Cuando se abran las puertas
Pienso que la humanidad librará, como efecto de esta experiencia, una nueva disputa consigo misma, por uno de sus rasgos genuinos: la atracción y rechazo del próximo, la necesidad y el recelo del otro


Primero. Manual Vilas habla de “este raro sentimiento que oscila entre la Navidad y el fin del Mundo”. No sé describir mejor el desasosiego que tan pronto me lleva a hurgar en los clásicos en busca de experiencia como a cronometrar la secuencia de paso de los coches por delante de casa o andar de modo compulsivo, pasillo arriba, pasillo abajo, mientras hablo por teléfono. Las horas pasan al ritmo de los altibajos emocionales porque cuando crees haber encontrado la comodidad en el confinamiento reaparece impertinente la angustia que, en el fondo, lo sostiene: el miedo a acabar en la UCI en un alejamiento agravado.
Tengo la sensación que la humanidad librará, como efecto de esta experiencia, una nueva disputa consigo misma, por uno de sus rasgos genuinos: la atracción y rechazo del próximo, la necesidad y el recelo del otro. Si algo duele profundamente en el enclaustramiento es precisamente no poder encontrarte con la gente próxima. Y la pantalla no es intermediario suficiente. Mirarse, conversar, tocarse, no tienen margen virtual, la plenitud emocional sólo se alcanza en directo.
La libertad de circulación en busca de sí mismo y de los demás es la más elemental de las libertades. Y espero que corramos a recuperarla cuando se vuelvan a abrir las casas. La puerta abierta como símbolo de la hospitalidad y del reconocimiento del otro, que antaño el ciprés simbolizaba en el campo. Estar juntos es la última línea de defensa ante la sociedad de los datos, en que el Estado ejerce la soberanía de modo individualizado, a partir el control telemático de las personas.
Segundo. Alexandre Labruffe, autor de “Crónicas de una estación de servicio”, llegó a principios de otoño a Wuhan, como agregado cultural francés, confiado en encontrar las musas para escribir una narración distópica. Lo cuenta ahora en un relato, que empieza con una sorpresa: el descubrimiento del cielo diez días después de su llegada. De pronto en la calle, la gente miraba hacia lo alto. Unos rayos de sol se habían colado entre las densas nubes de la polución. Labruffe describe así a Wuhan: “Una ciudad en perpetua mutación, que no parece tener forma precisa, dónde no se cesa de destruir para reconstruir, todo en medio de una orgía de neones y de dióxido de carbono”. En ella la digitalización del ser es absoluta. La trazabilidad asegurada.

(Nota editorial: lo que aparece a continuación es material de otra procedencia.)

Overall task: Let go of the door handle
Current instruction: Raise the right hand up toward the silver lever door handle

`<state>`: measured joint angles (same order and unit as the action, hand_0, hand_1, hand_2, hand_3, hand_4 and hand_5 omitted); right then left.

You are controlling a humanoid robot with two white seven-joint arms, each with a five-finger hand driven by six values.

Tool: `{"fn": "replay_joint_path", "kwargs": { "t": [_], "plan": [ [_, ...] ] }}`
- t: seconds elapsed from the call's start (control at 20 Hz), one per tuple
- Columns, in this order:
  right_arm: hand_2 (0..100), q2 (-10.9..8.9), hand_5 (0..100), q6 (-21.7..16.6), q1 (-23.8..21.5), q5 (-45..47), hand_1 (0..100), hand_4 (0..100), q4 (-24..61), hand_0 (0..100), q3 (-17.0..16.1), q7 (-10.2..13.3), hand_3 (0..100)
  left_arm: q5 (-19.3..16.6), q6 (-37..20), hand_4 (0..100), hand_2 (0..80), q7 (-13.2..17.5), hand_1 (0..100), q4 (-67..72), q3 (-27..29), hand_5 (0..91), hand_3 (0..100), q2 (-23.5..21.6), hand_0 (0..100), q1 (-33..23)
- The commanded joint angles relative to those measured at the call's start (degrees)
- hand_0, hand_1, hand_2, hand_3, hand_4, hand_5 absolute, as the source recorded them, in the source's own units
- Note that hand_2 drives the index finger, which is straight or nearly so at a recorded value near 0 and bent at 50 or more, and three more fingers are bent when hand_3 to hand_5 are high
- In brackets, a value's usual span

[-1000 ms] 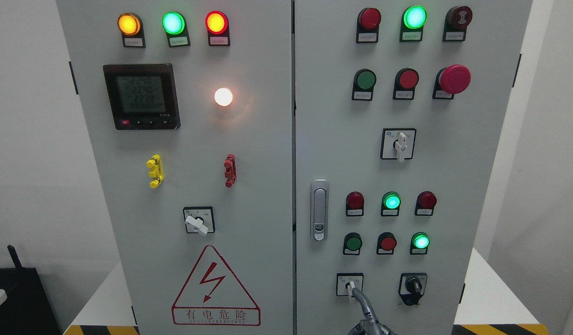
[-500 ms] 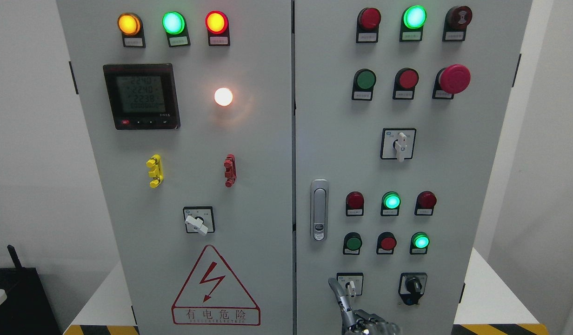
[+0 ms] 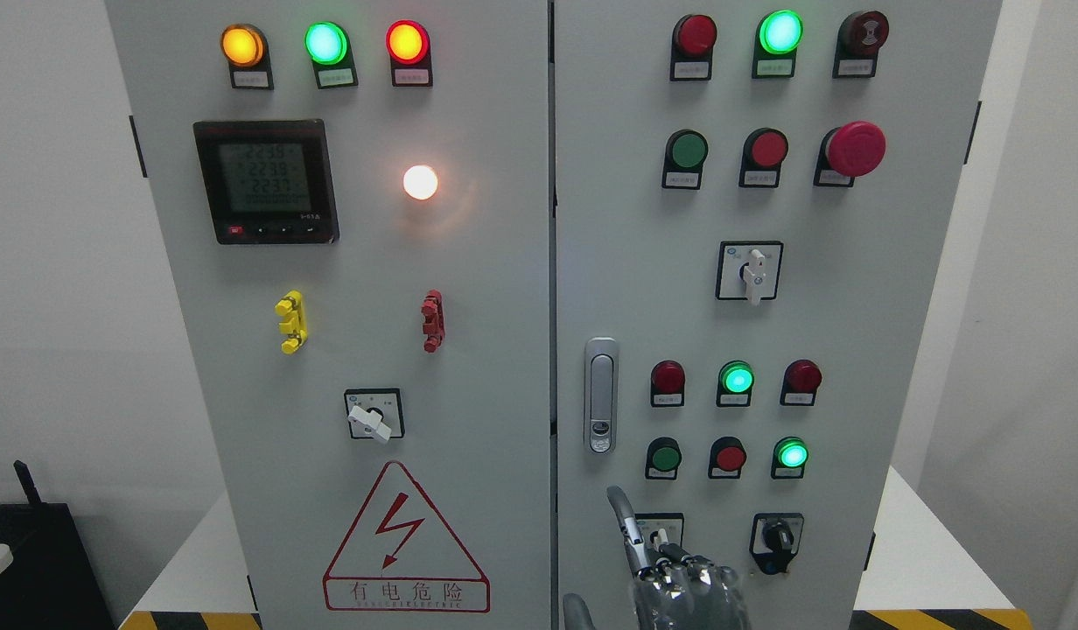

Para Labrouffe, China es la utopía realizada de la revolución neoliberal “dónde, finalmente, la única libertad es la de consumir”. Moraleja: la Covid-19 “es la globalización que muerde a la vida”. Ahora que ya sabemos que el poder de GAFAM puede cambiar nuestra existencia, pero no parar un virus o protegernos de su ataque.
Tercero. ¿Qué podrá más: la sombra del miedo, las cicatrices heredadas de la abrumadora sensación de vulnerabilidad súbitamente vivida o el reencuentro con nosotros mismos a partir de la recuperación de la vida común? Hemos visto como un mundo aparentemente nuevo se sostenía sobre una hiperaceleración de la eterna dialéctica del interés y la fuerza. Se habla de civilización y progreso como forma de dar sentido al vértigo. Pero la concentración de enormes poderes tanto en el espacio privado como en ciertos dominios públicos ha vuelto a desbordar los límites de lo razonable, como ya ocurrió en el siglo pasado, cuando, en la República de Weimar, el acelerado fin de unas certezas abrió el paso a lo peor. El velo ha caído, las miserias de la globalización han quedado al desnudo.
Los Estados han exhibido autoridad y capacidad de encuadrar a la gente cuando se siente amenazada, pero no podemos confiárselo todo. El regreso a la soberanía de fronteras —con miles de kilómetros de muros construidos desde que cayó el de Berlín— es otra cortina al futuro, pura melancolía. Como dice Eva Illouz: “Si sólo los Estados pueden gestionar una crisis de esta amplitud, ellos no serán suficientemente fuertes para sacarnos solos de esta crisis”. Illouz apela a las empresas, que deberán “contribuir a mantener unos bienes públicos, de los que tanto se han beneficiado”. Sería un punto de partida para la gran transformación, para acabar con el delirio nihilista (la mal llamada revolución neoliberal) que nos ha llevado hasta aquí. Pero no basta, se necesita que la ciudadanía recupere la palabra. Que el reencuentro sirva para preguntarnos qué debe ser la vida buena. Y recuperar así la condición de ciudadano hoy reducido a carne de big data.